Six Strategies for Managing Sickness Absence

Published
28 Feb
2014
I was prompted to write this blog to give some advice on handling sickness absence. If left unchecked, sickness absence can really leak profits out of the business. A client recently sought advice about when it would be appropriate to seek an employee’s consent to obtain a medical assessment.  In their particular instance, the employee had had about five instances of absence over a six-month period. The employer was concerned about this trend, quite naturally; entirely appropriate to seek a medical opinion.
 
Larger companies will typically have access to the services of occupational health professionals. They will also have some clear ground rules setting out when a referral to occupational health would be made. Smaller companies are much less likely to use the services of OH (resource constraints); internal policies are commonly either non-existent, out-dated our loosely written.  
 
Smaller companies are far more likely to use the services of a GP to obtain health assessment information.  This does, however, have its limitation, especially since GPs have less time to find out in-depth information about the individual’s work environment. In managing sickness absence, you need to rely on intelligence from a number of sources and best practices approaches that will help maximize attendance at work.
 
Here are six strategies:
 
Have an up-to-date attendance policy. The policy must clearly explain how absences will be managed.
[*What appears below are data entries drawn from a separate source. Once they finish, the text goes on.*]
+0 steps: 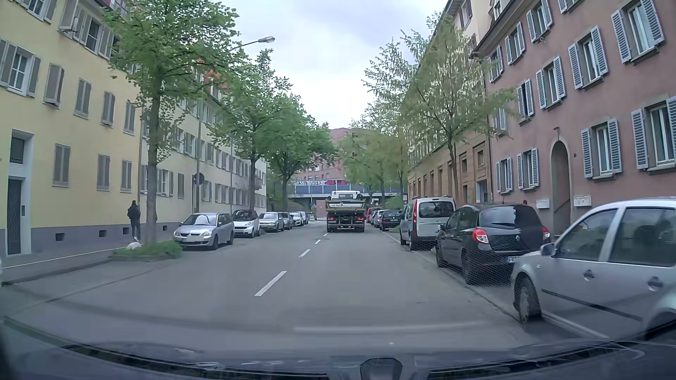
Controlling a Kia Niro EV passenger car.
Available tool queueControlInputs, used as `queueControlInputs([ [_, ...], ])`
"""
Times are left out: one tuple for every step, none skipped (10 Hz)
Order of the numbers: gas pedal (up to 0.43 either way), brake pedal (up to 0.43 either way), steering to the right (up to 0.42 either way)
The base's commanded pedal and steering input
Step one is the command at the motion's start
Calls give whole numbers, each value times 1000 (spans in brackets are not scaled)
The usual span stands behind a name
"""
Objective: Follow the waypoints while adhering to traffic rules and regulations
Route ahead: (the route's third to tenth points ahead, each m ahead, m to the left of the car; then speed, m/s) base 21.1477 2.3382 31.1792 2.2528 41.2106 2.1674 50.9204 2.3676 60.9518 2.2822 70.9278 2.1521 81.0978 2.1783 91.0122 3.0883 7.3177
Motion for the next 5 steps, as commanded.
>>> queueControlInputs([
  [98,0,1],
  [98,0,1],
  [98,0,1],
  [98,0,1],
  [98,0,1],
])
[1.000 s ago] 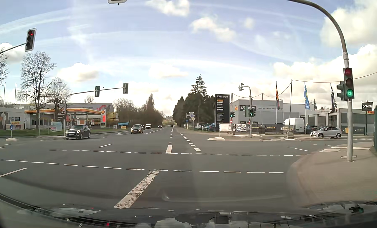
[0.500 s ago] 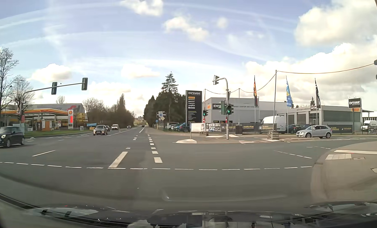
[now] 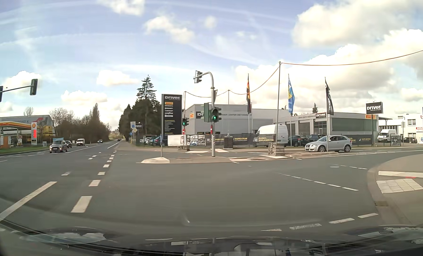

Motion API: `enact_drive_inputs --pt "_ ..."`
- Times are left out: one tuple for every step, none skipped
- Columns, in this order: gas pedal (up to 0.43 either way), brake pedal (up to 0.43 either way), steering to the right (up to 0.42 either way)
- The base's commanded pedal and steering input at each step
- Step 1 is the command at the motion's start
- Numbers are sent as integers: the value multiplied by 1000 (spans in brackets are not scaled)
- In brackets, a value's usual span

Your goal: Follow the waypoints while adhering to traffic rules and regulations

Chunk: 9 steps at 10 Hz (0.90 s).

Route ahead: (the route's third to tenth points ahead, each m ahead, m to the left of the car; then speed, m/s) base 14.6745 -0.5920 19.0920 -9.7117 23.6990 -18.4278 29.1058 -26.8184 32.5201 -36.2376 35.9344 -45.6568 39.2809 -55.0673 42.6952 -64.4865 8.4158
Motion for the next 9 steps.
enact_drive_inputs --pt "0 0 180" --pt "0 0 184" --pt "0 0 188" --pt "0 0 190" --pt "20 0 192" --pt "20 0 198" --pt "20 0 203" --pt "20 0 208" --pt "28 0 214"
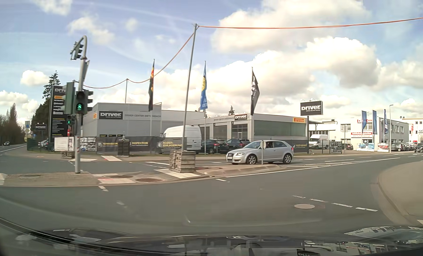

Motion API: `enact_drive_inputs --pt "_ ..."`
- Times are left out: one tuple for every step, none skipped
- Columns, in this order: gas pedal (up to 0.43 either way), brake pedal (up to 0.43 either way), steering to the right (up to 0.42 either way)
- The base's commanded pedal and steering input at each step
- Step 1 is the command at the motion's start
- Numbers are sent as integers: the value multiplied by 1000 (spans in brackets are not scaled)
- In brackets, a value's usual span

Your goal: Follow the waypoints while adhering to traffic rules and regulations

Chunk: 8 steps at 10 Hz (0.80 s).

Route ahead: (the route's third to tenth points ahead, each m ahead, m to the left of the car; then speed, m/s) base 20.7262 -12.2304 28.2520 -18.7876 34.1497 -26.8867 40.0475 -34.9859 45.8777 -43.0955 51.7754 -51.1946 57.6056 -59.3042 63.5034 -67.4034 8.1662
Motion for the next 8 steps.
enact_drive_inputs --pt "39 0 219" --pt "59 0 219" --pt "67 0 219" --pt "79 0 219" --pt "79 0 220" --pt "98 0 218" --pt "98 0 218" --pt "98 0 217"
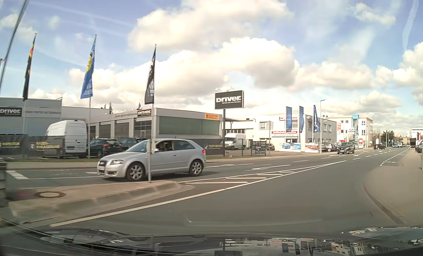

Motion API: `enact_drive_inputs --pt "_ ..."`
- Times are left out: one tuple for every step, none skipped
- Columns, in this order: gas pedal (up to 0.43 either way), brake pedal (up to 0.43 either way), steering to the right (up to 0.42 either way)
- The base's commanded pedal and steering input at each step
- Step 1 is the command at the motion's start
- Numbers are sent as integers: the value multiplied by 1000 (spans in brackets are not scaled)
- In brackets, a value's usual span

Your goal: Follow the waypoints while adhering to traffic rules and regulations

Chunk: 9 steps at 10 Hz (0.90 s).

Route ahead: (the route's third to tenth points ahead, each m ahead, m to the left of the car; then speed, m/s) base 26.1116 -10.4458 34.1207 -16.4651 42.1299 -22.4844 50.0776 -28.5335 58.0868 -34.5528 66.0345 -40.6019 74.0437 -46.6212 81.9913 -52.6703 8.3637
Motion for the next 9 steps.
enact_drive_inputs --pt "138 0 217" --pt "138 0 216" --pt "138 0 215" --pt "138 0 212" --pt "150 0 208" --pt "157 0 203" --pt "157 0 199" --pt "157 0 194" --pt "157 0 187"
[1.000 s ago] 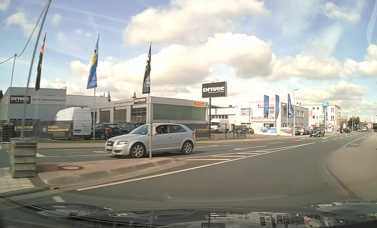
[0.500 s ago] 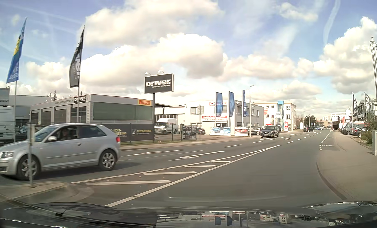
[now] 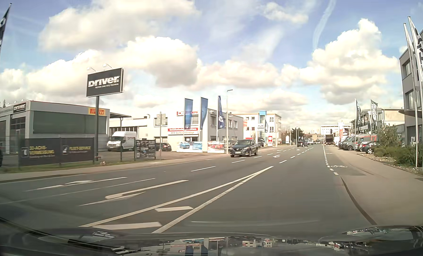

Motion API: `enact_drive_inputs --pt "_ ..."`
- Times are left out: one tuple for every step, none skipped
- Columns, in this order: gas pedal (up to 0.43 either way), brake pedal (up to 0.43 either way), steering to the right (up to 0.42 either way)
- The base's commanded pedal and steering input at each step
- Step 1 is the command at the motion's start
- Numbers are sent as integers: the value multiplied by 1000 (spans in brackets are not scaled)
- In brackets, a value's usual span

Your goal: Follow the waypoints while adhering to traffic rules and regulations

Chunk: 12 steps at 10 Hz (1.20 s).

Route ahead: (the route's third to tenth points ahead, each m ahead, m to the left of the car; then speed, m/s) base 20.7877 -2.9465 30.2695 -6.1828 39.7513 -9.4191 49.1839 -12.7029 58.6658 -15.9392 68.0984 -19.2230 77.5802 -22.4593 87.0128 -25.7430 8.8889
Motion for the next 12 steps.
enact_drive_inputs --pt "157 0 177" --pt "157 0 169" --pt "157 0 159" --pt "157 0 148" --pt "157 0 138" --pt "157 0 127" --pt "157 0 107" --pt "157 0 90" --pt "157 0 77" --pt "169 0 65" --pt "169 0 53" --pt "169 0 44"
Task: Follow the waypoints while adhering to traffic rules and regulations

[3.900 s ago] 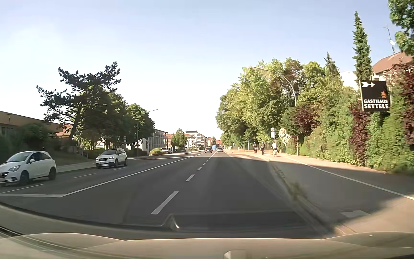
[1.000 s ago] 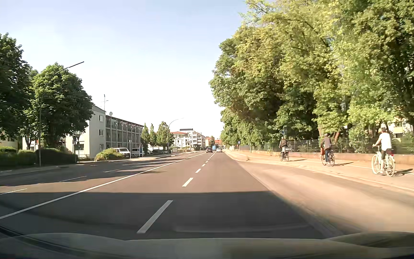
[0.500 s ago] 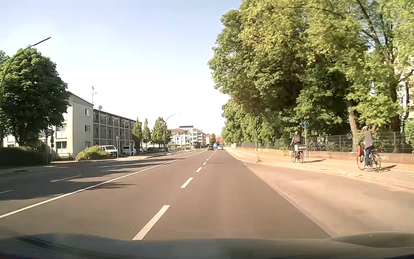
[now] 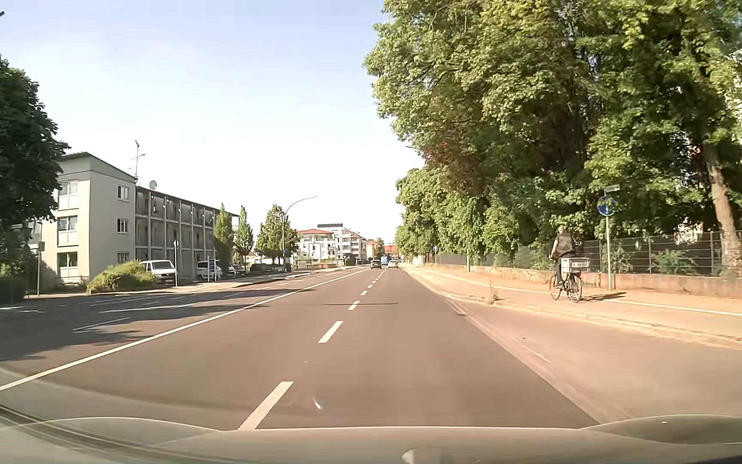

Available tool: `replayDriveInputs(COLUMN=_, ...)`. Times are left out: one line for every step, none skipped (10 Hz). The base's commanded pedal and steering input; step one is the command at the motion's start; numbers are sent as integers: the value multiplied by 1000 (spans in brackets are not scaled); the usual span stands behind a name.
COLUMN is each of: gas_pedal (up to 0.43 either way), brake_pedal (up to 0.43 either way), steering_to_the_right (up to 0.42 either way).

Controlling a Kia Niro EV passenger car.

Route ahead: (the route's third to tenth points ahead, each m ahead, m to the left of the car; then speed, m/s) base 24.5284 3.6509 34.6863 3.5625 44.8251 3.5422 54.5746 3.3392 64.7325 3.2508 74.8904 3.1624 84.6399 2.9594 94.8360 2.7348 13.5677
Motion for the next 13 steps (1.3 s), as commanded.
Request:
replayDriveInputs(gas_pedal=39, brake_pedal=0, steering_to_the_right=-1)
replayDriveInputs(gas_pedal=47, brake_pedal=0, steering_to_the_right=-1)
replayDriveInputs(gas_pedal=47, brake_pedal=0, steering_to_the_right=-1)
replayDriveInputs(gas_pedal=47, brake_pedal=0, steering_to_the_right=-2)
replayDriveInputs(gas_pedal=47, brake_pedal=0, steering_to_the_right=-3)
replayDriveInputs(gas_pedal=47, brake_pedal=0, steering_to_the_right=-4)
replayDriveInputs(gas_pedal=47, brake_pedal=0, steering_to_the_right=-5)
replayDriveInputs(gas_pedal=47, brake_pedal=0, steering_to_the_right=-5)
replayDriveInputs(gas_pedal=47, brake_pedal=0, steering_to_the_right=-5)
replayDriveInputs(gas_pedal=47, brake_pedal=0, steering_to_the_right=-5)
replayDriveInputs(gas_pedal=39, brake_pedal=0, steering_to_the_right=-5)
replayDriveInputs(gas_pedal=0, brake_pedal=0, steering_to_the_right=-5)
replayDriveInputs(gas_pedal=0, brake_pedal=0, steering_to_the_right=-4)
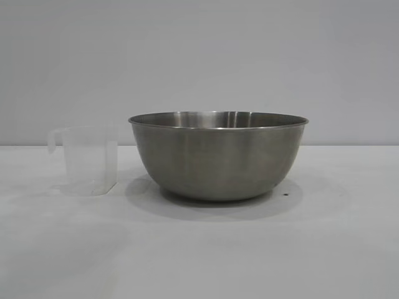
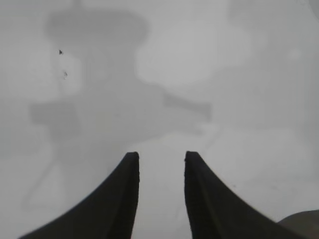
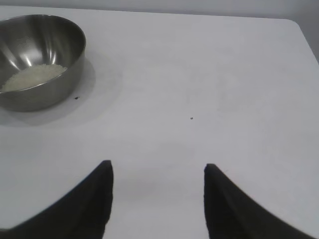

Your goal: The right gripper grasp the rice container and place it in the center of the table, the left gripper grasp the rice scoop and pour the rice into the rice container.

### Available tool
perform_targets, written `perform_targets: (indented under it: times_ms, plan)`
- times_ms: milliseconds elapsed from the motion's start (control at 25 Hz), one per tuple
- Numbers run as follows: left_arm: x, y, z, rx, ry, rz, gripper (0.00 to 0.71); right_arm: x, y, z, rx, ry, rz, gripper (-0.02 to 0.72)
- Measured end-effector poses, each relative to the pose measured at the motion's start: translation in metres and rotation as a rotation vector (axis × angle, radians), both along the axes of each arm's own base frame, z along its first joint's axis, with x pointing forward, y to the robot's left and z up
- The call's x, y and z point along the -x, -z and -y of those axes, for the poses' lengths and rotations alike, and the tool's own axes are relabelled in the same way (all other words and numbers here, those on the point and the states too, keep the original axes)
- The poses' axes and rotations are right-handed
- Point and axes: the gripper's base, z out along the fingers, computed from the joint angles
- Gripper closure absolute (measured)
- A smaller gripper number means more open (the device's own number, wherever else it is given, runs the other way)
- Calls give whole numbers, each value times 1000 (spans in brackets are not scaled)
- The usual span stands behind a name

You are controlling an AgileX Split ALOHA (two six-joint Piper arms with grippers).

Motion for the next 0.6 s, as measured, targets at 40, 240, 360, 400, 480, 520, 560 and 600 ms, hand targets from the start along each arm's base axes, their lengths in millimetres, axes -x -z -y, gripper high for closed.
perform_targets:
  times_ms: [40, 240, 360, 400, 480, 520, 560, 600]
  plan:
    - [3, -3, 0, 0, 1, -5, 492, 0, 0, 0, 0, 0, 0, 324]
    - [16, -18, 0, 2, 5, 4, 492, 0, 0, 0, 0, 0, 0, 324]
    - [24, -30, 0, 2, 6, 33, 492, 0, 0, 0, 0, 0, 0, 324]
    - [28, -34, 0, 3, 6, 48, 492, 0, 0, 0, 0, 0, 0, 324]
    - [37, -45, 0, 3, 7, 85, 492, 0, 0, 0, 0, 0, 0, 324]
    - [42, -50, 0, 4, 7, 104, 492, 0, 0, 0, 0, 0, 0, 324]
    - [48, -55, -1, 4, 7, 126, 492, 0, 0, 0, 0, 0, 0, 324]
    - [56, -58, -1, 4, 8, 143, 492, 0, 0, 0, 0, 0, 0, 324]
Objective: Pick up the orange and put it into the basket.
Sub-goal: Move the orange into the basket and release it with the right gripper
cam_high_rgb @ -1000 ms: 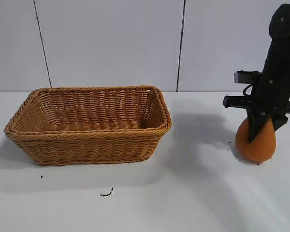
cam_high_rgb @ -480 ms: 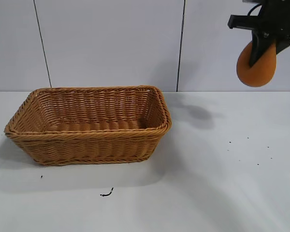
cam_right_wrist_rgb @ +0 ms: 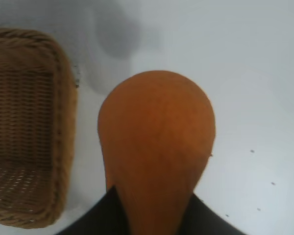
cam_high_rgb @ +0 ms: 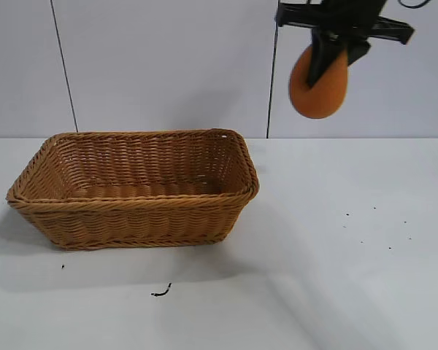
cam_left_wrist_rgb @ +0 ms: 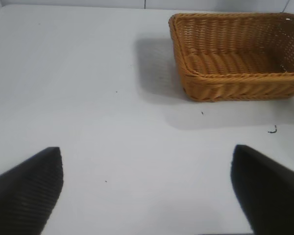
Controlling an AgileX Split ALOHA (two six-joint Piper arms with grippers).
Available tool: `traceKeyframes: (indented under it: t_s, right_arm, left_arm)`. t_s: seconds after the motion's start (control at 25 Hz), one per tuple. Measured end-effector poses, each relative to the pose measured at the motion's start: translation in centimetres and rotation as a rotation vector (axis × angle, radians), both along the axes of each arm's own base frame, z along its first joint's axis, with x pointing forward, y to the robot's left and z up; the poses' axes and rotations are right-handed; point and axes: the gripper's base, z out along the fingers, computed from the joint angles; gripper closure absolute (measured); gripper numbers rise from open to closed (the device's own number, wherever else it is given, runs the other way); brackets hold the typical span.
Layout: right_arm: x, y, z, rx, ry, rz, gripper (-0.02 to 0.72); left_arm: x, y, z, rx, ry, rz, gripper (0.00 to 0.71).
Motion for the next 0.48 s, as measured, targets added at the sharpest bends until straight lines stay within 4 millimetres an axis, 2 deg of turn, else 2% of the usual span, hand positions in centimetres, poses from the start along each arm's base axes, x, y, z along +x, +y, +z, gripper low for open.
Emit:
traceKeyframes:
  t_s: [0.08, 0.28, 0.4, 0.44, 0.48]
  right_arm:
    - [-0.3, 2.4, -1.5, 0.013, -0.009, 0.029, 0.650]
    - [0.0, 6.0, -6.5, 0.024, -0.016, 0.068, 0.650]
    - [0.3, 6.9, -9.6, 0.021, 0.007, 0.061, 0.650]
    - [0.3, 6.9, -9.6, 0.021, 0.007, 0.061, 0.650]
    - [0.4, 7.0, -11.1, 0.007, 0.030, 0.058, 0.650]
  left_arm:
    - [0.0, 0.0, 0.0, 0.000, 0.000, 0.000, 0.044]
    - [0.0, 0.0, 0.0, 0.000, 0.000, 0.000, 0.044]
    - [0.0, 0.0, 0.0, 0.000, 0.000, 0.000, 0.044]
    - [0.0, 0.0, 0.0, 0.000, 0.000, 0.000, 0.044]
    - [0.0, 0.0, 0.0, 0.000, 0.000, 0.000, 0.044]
It should, for example, make reference to the circumstances under which the employee’s consent would be sought to write to the GP or a medical assessment. 
 
Communicate your sickness absence policy to employees; ensure they are aware of what they need to do if they are unwell and also your intentions to monitor absence generally.
 
Keep in regular contact with employees who are on sick leave.  There are no hard and fast rules, but it is not unreasonable for contact to be made on day 2, 5 and thereafter weekly for absences of longer duration.  There’s no need to feel that you are ‘hassling’ the sick employee.  Most employees welcome appropriate communication. All communications must be handled sensitively.  The idea of not contacting an employee because they are ‘off-sick’ is a myth. 
 
Best not to shy away from ‘difficult conversations’.  Keeping communications open will have many positive effects such as minimizing the period of absence.
 
Put in place a ‘wellness recovery plan’.  Agreeing a ‘WRAP’ is really important for absences that are likely to extend beyond eight days. The WRAP allows the employer and employee to agree actions that will support recovery and a return to work. Shorter periods of absence should always be managed by a return to work interview.
 
Train managers. Don’t expect managers to have the confidence to manage absence if there’s no policy for them to follow; or there is a policy but they have had no training in how to put it into action.
 
Managing attendance is built on capturing sickness absence data, and actively intervening 
 
If you want to talk things through, we’ll be your shrink. Call us on 020 8150 9960.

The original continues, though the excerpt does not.